Именно по этой причине я не могу, не осмеливаюсь, не имею права выразить боль или горе, когда жизнь наносит мне рану или забирает кого-нибудь из дорогих мне людей. Горе легко перерастает в отчаяние, а на его благодатной почве может пустить побеги и расцвести жалость к самому себе. Я же не могу позволить себе проливать слезы над собственной судьбой. Сосредоточившись на своих несчастьях, то и дело разглядывая и пересчитывая их, я мог бы вырыть себе такую глубокую яму, из которой не выбраться никогда. Чтобы уцелеть, мне надо быть холодным мерзавцем с камнем вместо сердца – по крайней мере в тех случаях, когда речь идет об умерших. Я способен к выражениям любви по отношению к живым, я широко и радостно раскрываю объятия перед друзьями, я готов дарить свое сердце, не заботясь о его сохранности. Но в день кончины отца я обязан отпускать шуточки по поводу смерти, крематория, жизни – по поводу всего на свете, поскольку я не могу – не имею права! – рисковать, окунаясь в стремнину горя.
Я дрожал, собираясь с силами, чтобы выглянуть в проход и встретиться взглядом с Другим, в глазах которого я, возможно, увижу частицу самого себя. Я вцепился в «глок», будто он был не оружием, а талисманом, распятием, с помощью которого я мог отогнать грозившую мне опасность, и наконец принудил себя к действию. Подавшись вправо, я высунул голову в проход и… никого не увидел.
Боковой коридор вдоль южной части чердака был шире, чем тот, который шел вдоль восточной его части, – около полутора метров. На фанерном полу, под самым скатом крыши, лежали узкая подстилка и смятые простыни. Свет шел от лампы с конусообразным плафоном, державшейся на прищепке, прицепленной к стропилу. Рядом с подстилкой стояли термос, тарелка с нарезанными фруктами и ломтями хлеба с маслом, судок с водой, пузырьки с лекарствами и медицинским спиртом, лежали бинты для перевязки, сложенное полотенце и влажная, пропитанная кровью тряпка.
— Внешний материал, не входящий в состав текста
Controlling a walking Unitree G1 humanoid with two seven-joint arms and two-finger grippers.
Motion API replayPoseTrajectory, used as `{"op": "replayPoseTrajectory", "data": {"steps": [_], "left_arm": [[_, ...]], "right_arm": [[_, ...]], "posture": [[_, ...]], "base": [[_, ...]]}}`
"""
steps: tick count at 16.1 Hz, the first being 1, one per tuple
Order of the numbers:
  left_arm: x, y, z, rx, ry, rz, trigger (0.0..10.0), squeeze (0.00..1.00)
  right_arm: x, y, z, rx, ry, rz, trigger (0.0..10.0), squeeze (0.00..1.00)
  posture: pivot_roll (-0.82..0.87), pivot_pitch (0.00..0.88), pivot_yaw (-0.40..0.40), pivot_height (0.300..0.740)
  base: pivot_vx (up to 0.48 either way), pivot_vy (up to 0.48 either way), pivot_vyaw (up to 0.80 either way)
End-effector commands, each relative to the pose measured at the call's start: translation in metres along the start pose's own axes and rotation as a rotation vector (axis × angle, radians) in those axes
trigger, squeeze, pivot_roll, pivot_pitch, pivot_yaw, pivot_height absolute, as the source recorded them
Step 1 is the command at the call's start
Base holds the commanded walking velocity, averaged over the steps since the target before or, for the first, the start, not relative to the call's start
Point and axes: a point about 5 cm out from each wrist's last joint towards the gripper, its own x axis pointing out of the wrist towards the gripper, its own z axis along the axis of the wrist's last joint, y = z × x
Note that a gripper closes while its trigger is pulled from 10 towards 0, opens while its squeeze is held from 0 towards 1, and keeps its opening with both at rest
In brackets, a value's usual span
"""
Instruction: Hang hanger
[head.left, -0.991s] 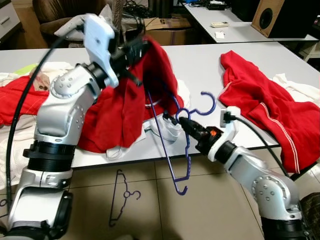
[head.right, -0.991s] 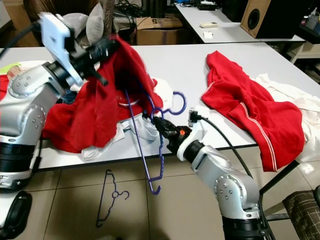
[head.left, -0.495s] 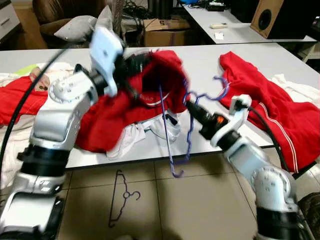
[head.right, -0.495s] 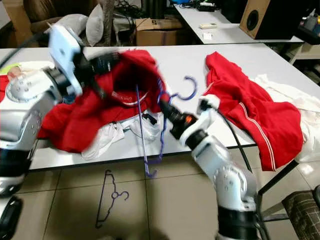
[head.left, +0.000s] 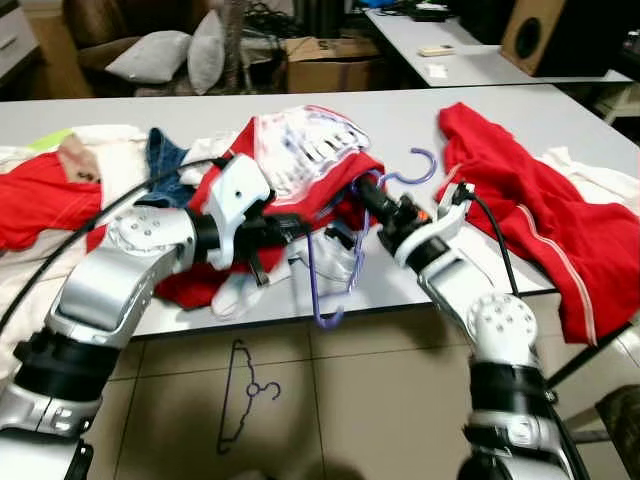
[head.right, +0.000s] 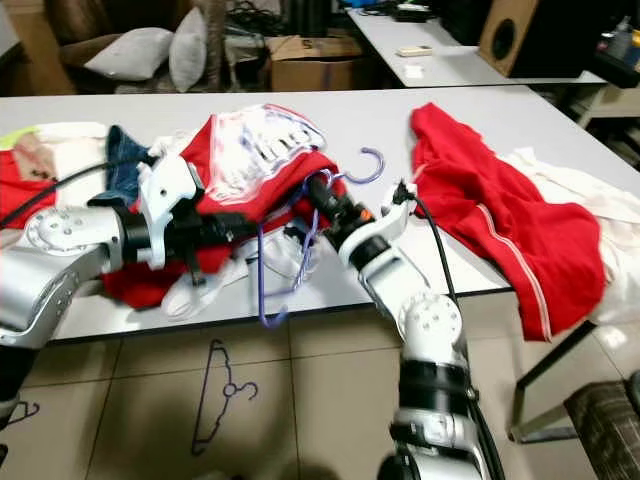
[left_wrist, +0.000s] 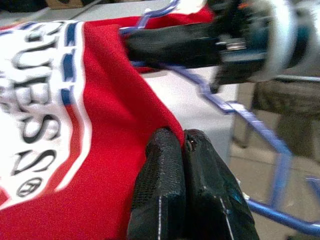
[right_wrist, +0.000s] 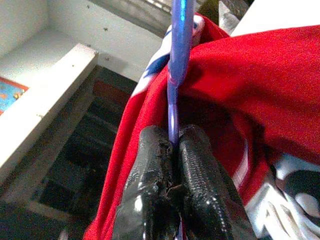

Пастор и его гость испарились словно по мановению волшебной палочки.
Хотя потусторонний голос Другого приковал меня к месту, после того, как существо умолкло, я оставался неподвижным не более минуты, а то и меньше. И тем не менее сейчас в открывшемся моему взгляду проходе не было ни его, ни отца Тома.
На чердаке царила непроницаемая тишина. Не было слышно шагов. Не слышалось вообще ни единого звука, кроме поскрипывания дерева, обычного для старых домов.
Я невольно поднял глаза к стропилам, подумав, уж не последовала ли эта парочка примеру умного паука, взобравшись по каким-то невидимым нитям под кровлю и свернувшись в плотной тьме, царившей наверху.
Справа от меня возвышалась стена из коробок. Свод крыши был здесь достаточно высок, чтобы я мог стоять в полный рост. Слева, сантиметрах в двадцати от моей головы, торчали острые концы стропил. И все же я принял положение, казавшееся мне более безопасным, слегка пригнувшись и подогнув колени.
Свет лампы мне не грозил, поскольку плафон ее был повернут в противоположную от меня сторону, поэтому я решил подойти поближе к подстилке и рассмотреть стоящие рядом с ней предметы. Носком кроссовки я разворошил смятые простыни. Не знаю уж, что я ожидал там обнаружить, но не нашел ровным счетом ничего.
Я не боялся, что отец Том решит спуститься вниз и наткнется на Орсона. Во-первых, я был уверен, что пастор еще не покончил с делами, которые привели его на чердак, а во-вторых, у моего искушенного в преступных деяниях пса хватит смекалки, чтобы спрятаться и не высовывать носа до тех пор, пока не появится возможность улизнуть.
Вдруг в голову мне пришла мысль, что, если пастор спустился вниз, он неизбежно уберет стремянку и запрет люк. Я, конечно, смогу открыть щеколду изнутри и спуститься, но для этого мне придется наделать столько шума, сколько наделали сатана и его приспешники, когда их низвергли с небес.